**GIVEN RECORDS**
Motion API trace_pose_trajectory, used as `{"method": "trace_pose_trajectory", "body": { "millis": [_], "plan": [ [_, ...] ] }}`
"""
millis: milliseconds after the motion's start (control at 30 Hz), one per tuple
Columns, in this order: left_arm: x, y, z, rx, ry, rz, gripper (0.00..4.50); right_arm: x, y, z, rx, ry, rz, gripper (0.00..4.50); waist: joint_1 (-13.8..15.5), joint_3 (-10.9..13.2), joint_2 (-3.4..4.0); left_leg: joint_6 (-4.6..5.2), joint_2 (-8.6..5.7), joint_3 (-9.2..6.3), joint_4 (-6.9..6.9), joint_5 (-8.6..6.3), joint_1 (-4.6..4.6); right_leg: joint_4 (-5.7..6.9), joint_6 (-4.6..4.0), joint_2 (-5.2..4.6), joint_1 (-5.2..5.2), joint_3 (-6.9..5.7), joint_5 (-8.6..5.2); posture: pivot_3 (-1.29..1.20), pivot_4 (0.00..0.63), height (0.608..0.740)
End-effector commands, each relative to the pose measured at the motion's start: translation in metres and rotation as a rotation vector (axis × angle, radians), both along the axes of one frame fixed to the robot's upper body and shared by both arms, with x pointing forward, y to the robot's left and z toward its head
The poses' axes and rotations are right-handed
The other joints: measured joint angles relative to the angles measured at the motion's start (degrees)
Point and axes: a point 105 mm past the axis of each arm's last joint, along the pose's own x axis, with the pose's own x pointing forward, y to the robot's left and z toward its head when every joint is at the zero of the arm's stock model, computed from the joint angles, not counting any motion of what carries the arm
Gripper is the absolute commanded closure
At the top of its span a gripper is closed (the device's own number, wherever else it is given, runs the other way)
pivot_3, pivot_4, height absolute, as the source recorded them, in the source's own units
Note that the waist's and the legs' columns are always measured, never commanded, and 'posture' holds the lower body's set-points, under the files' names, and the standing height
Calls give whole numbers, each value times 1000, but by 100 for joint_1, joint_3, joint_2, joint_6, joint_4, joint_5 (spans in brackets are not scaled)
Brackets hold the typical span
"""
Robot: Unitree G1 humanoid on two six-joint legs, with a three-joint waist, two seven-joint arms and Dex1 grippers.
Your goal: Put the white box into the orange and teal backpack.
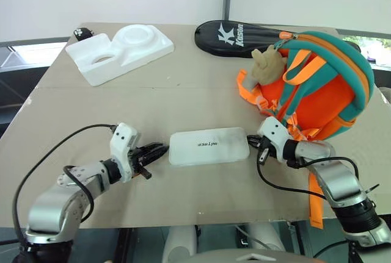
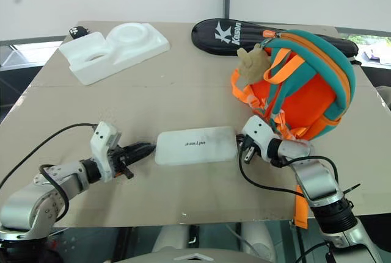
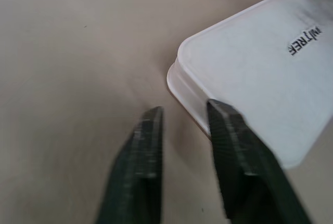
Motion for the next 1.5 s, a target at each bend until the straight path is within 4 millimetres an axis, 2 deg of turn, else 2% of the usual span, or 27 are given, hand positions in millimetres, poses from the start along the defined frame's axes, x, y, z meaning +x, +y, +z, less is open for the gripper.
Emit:
{"method": "trace_pose_trajectory", "body": {
  "millis": [33,67,100,133,267,367,567,733,933,1000,1067,1100,1133,1233,1267,1367,1433,1500],
  "plan": [
    [-5,23,26,-68,66,-5,1353,0,-15,16,-11,-56,-37,4500,10,0,-2,0,0,-1,0,0,-1,-1,0,1,0,-1,0,0,150,740],
    [-10,23,30,-116,112,-32,879,0,-17,17,-15,-62,-40,4500,16,1,-1,0,0,-1,0,0,-3,0,0,0,0,-2,0,0,150,740],
    [-17,24,33,-188,212,-48,598,-1,-19,18,-22,-66,-35,4500,19,1,0,0,-1,-1,0,0,-6,-2,0,-1,-2,-2,-1,0,150,740],
    [-23,25,35,-243,288,-60,54,-3,-21,20,-26,-70,-26,4500,20,2,1,0,-2,2,0,0,-10,-6,1,-5,-4,-2,-1,0,150,740],
    [-28,26,37,-353,451,-59,54,-6,-23,24,-38,-83,-3,4500,11,5,4,1,-5,5,0,-1,-13,-11,4,-8,-4,0,-2,0,150,740],
    [-25,15,18,-348,557,-47,54,-7,-18,25,-52,-89,23,4500,22,6,3,1,-3,-3,-2,0,-13,-5,4,-3,-6,-6,-2,0,150,740],
    [-5,-10,-1,-377,587,-35,54,-4,2,15,-131,-104,116,4500,20,1,-6,1,-4,-7,13,1,-10,1,3,-1,2,-5,0,0,150,740],
    [5,-28,-13,-431,621,-43,54,0,41,1,-149,-101,225,4500,20,-5,0,1,-5,-6,16,1,-2,2,3,-1,11,-1,0,0,150,740],
    [5,-35,-14,-492,648,-60,54,4,50,1,-135,-111,233,4500,59,-9,-5,1,-9,-6,21,1,2,3,3,-4,16,1,0,0,150,740],
    [6,-37,-14,-518,640,-58,567,4,50,3,-117,-115,220,4500,55,-10,-6,1,-9,-5,23,1,2,3,3,-5,17,2,0,0,150,740],
    [4,-38,-12,-541,631,-60,1285,6,47,10,-79,-128,192,4500,55,-10,-7,1,-8,-5,23,1,2,4,3,-4,20,2,1,0,150,740],
    [4,-38,-12,-544,629,-59,1732,6,46,12,-66,-132,184,4500,58,-10,-9,1,-8,-6,23,1,2,4,3,-4,20,1,1,0,150,740],
    [4,-37,-11,-544,625,-53,2502,5,43,18,-28,-137,172,4500,59,-11,-11,1,-8,-9,23,1,-4,4,3,-4,18,-2,0,0,150,740],
    [5,-36,-8,-554,604,-41,3234,0,29,33,54,-138,114,4500,89,-13,-13,1,-9,-15,24,1,-9,4,3,-4,17,-6,0,0,150,740],
    [6,-35,-6,-559,597,-37,3392,-4,24,35,57,-134,110,4500,86,-13,-13,1,-9,-14,24,1,-8,4,3,-4,17,-4,0,0,150,740],
    [8,-32,0,-568,560,-31,3396,-26,14,46,139,-49,128,4500,91,-16,-18,1,-8,-14,27,1,-5,4,3,-4,21,-4,1,0,150,740],
    [11,-30,8,-584,518,-31,3396,-29,1,67,249,-67,36,3977,93,-16,-18,1,-7,-14,28,1,-1,4,3,-4,23,-5,1,0,150,740],
    [13,-29,14,-589,474,-30,3396,-37,-8,77,279,-67,7,3341,83,-16,-18,1,-5,-15,27,1,-1,7,2,-3,22,-5,1,0,150,740]
  ]
}}
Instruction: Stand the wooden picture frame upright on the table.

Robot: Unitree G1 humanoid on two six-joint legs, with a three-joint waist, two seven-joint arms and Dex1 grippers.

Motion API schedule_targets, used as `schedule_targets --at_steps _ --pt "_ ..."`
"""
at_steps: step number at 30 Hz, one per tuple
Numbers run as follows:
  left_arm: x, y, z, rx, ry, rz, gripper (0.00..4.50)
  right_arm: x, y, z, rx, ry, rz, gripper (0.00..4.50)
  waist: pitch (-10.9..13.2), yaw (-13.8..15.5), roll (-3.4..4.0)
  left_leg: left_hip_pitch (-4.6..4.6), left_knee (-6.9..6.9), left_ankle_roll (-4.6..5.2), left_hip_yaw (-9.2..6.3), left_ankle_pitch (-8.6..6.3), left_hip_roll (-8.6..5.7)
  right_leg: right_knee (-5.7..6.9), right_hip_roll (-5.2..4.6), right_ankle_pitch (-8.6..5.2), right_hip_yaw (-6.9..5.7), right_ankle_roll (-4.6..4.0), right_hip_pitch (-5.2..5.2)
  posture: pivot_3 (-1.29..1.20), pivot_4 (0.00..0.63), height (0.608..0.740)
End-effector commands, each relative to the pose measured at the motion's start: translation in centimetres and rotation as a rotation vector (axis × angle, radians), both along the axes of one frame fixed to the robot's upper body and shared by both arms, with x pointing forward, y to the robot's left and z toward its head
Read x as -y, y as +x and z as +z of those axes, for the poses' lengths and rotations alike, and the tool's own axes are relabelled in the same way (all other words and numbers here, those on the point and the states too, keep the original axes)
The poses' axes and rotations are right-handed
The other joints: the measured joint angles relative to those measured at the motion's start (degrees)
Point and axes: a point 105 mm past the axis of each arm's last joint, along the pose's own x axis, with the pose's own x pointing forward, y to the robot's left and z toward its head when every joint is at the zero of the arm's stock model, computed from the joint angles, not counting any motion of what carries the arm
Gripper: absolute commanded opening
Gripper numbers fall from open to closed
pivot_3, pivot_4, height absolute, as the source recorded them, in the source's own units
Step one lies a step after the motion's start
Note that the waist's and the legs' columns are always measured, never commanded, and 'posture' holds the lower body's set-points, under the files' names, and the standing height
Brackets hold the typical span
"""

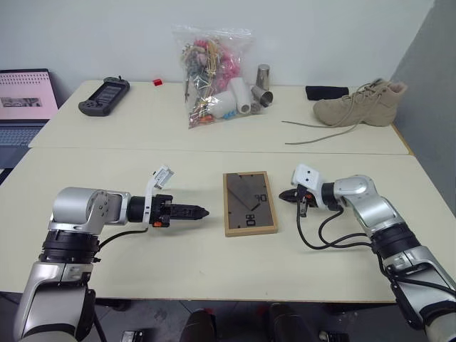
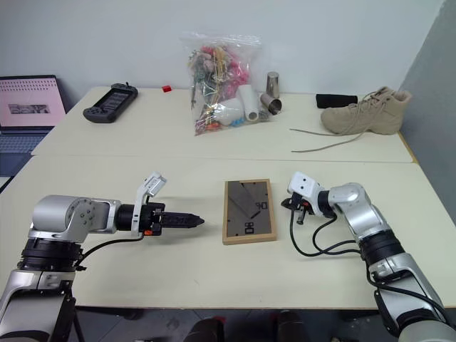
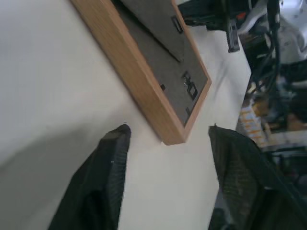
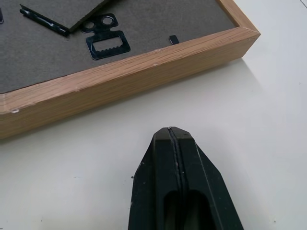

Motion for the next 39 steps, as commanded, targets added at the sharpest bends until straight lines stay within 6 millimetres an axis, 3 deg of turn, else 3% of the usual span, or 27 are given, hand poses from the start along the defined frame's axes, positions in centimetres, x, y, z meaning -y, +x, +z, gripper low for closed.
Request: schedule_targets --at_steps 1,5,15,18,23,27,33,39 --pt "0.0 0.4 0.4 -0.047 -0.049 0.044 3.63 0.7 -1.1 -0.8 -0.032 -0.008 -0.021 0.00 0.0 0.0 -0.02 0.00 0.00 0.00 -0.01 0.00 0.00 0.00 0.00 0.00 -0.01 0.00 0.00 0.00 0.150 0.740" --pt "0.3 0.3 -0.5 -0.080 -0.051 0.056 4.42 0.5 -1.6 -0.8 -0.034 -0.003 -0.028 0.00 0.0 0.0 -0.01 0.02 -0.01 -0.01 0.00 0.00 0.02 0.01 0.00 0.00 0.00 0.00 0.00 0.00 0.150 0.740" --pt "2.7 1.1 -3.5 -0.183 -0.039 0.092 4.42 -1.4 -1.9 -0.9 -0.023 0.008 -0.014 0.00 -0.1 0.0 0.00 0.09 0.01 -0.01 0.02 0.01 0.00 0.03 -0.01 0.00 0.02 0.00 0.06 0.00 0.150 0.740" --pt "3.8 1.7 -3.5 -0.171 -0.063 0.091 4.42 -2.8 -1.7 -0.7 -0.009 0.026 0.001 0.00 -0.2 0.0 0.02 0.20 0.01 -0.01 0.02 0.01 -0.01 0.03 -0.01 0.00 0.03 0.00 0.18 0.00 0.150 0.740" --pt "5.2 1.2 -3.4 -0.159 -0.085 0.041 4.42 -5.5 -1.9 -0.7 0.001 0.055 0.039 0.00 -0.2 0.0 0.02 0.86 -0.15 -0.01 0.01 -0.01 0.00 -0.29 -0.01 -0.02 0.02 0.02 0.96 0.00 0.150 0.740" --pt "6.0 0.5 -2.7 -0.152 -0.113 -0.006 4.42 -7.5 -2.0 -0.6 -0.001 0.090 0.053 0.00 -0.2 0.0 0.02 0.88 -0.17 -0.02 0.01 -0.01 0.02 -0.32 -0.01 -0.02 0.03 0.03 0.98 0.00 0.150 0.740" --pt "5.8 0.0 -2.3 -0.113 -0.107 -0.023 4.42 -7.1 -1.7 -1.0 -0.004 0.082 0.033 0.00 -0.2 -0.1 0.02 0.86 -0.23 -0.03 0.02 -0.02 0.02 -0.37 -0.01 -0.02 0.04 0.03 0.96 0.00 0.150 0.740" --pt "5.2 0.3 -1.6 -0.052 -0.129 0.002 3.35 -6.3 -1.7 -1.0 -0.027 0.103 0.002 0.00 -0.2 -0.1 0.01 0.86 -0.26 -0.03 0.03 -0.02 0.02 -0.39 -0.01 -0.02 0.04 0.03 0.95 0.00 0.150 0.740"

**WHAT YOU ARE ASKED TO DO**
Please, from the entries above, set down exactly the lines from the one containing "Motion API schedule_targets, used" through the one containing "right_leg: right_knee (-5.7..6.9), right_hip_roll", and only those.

**REPLY**
Motion API schedule_targets, used as `schedule_targets --at_steps _ --pt "_ ..."`
"""
at_steps: step number at 30 Hz, one per tuple
Numbers run as follows:
  left_arm: x, y, z, rx, ry, rz, gripper (0.00..4.50)
  right_arm: x, y, z, rx, ry, rz, gripper (0.00..4.50)
  waist: pitch (-10.9..13.2), yaw (-13.8..15.5), roll (-3.4..4.0)
  left_leg: left_hip_pitch (-4.6..4.6), left_knee (-6.9..6.9), left_ankle_roll (-4.6..5.2), left_hip_yaw (-9.2..6.3), left_ankle_pitch (-8.6..6.3), left_hip_roll (-8.6..5.7)
  right_leg: right_knee (-5.7..6.9), right_hip_roll (-5.2..4.6), right_ankle_pitch (-8.6..5.2), right_hip_yaw (-6.9..5.7), right_ankle_roll (-4.6..4.0), right_hip_pitch (-5.2..5.2)

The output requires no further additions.